> **WHAT TO WORK ON**:
Write out, precisely and in full, each line of the material.
════════════════
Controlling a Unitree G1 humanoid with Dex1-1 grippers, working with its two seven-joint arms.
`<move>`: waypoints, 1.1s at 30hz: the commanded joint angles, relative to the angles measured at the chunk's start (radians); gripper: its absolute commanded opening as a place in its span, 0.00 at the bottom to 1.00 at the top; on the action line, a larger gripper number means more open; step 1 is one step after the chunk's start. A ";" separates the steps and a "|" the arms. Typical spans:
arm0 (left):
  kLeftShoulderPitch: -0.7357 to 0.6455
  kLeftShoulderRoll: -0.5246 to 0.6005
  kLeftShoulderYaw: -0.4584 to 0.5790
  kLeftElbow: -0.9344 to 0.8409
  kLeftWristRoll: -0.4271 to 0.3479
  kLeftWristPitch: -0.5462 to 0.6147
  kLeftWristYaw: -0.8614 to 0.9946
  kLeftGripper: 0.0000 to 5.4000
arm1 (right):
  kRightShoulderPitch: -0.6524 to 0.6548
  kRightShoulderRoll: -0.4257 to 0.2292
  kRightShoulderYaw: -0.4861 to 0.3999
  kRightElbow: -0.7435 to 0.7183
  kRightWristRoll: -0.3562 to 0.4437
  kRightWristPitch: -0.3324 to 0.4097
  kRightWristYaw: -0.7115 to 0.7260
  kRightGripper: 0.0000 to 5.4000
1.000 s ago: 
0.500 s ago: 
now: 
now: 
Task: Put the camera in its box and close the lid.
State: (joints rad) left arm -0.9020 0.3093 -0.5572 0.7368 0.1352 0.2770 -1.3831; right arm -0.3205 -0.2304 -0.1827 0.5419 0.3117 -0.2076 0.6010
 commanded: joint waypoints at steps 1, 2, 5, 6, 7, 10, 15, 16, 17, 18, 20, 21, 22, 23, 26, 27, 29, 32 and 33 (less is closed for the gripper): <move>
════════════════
> **RESULT OF THIS EXERCISE**:
Controlling a Unitree G1 humanoid with Dex1-1 grippers, working with its two seven-joint arms.
`<move>`: waypoints, 1.1s at 30hz: the commanded joint angles, relative to the angles measured at the chunk's start (radians); gripper: its absolute commanded opening as a place in its span, 0.00 at the bottom to 1.00 at the top; on the action line, a larger gripper number means more open; step 1 is one step after the chunk's start. A ";" separates the steps and a "|" the arms. Typical spans:
arm0 (left):
  kLeftShoulderPitch: -0.7357 to 0.6455
  kLeftShoulderRoll: -0.5246 to 0.6005
  kLeftShoulderYaw: -0.4584 to 0.5790
  kLeftElbow: -0.9344 to 0.8409
  kLeftWristRoll: -0.4271 to 0.3479
  kLeftWristPitch: -0.5462 to 0.6147
  kLeftWristYaw: -0.8614 to 0.9946
  kLeftGripper: 0.0000 to 5.4000
arm1 (right):
  kRightShoulderPitch: -0.6524 to 0.6548
  kRightShoulderRoll: -0.4257 to 0.2292
  kRightShoulderYaw: -0.4861 to 0.3999
  kRightElbow: -0.7435 to 0.7183
  kRightWristRoll: -0.3562 to 0.4437
  kRightWristPitch: -0.3324 to 0.4097
  kRightWristYaw: -0.7115 to 0.7260
  kRightGripper: 0.0000 to 5.4000
1.000 s ago: 
0.500 s ago: 
now: 
now: 
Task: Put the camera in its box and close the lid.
State: (joints rad) left arm -0.9020 0.3093 -0.5572 0.7368 0.1352 0.2770 -1.3831; right arm -0.3205 -0.2304 -0.1827 0.5419 0.3117 -0.2076 0.6010
 commanded: joint waypoints at steps 1, 2, 5, 6, 7, 10, 15, 16, 17, 18, 20, 21, 22, 23, 26, 27, 29, 32 and 33 (less is closed for the gripper): <move>

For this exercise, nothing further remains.